GopherProxy & Sentinel

A production-grade reverse proxy with dynamic service discovery, per-IP rate limiting, and full observability - built in Go.

Overview

GopherProxy is a reverse proxy (Data Plane) that load-balances traffic across a dynamic pool of backends using round-robin. Its companion, Sentinel (Control Plane), continuously TCP-probes each backend and updates a Redis Set as the live source of truth. The proxy polls Redis every 5 seconds and updates its pool — no restarts required when backends come or go.

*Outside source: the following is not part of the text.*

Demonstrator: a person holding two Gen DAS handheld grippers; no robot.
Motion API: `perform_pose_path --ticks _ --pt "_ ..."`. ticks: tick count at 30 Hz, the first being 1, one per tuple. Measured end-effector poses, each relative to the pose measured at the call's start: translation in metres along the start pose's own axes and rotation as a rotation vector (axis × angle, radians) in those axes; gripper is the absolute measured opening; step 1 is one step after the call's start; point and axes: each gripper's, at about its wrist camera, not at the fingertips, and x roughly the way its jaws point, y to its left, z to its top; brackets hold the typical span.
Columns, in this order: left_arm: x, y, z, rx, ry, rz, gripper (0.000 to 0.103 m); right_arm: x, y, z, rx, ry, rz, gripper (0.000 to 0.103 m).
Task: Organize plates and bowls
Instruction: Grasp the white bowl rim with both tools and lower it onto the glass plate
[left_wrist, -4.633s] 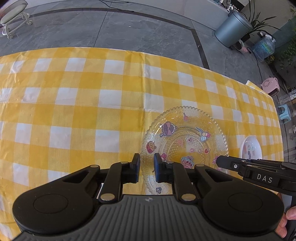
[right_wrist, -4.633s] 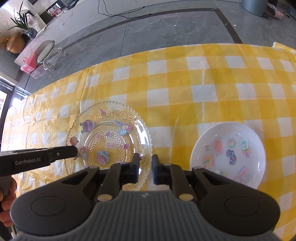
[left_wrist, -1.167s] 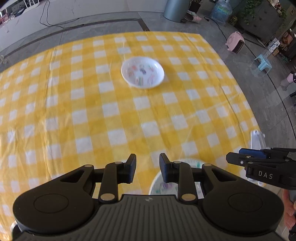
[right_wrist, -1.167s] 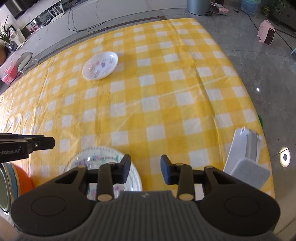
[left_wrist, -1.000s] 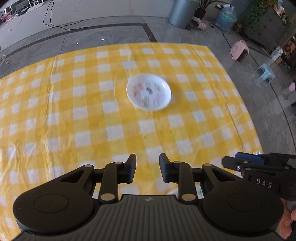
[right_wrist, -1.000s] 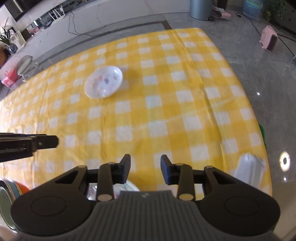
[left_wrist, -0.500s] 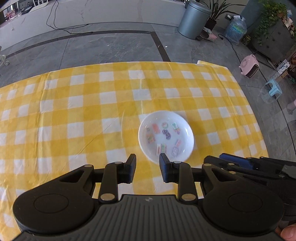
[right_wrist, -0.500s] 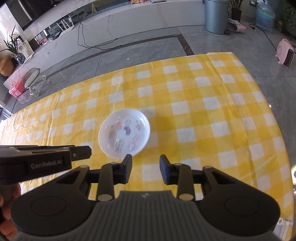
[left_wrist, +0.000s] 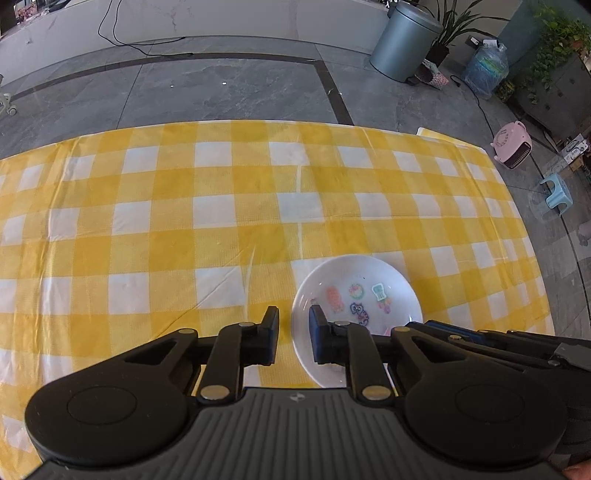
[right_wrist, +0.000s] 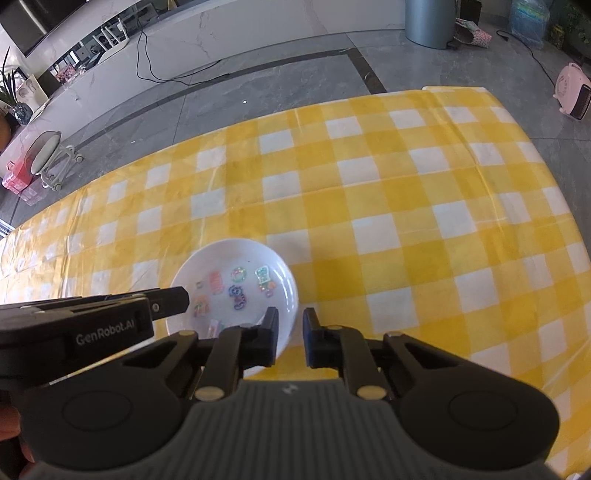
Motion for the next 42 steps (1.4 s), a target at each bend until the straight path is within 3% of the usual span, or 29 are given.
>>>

The entire stack ships as a single docker compose up with Prometheus scraping metrics every 15 s and a pre-provisioned Grafana dashboard that auto-loads on first boot.

Architecture

flowchart LR
    Clients[HTTP Clients] --> Proxy[GopherProxy :8080\nRate limit + round-robin]
    Proxy --> B1[Backend :8081]
    Proxy --> B2[Backend :8082]
    Proxy --> B3[Backend :8083]

    Sentinel[Sentinel\nTCP health checks] --> Redis[(Redis\ngopher_backends)]
    Redis --> Proxy

    B1 --> Sentinel
    B2 --> Sentinel
    B3 --> Sentinel

    Proxy --> Metrics[Prometheus metrics :2112/metrics]
    Metrics --> Prometheus[Prometheus]
    Prometheus --> Grafana[Grafana Dashboard]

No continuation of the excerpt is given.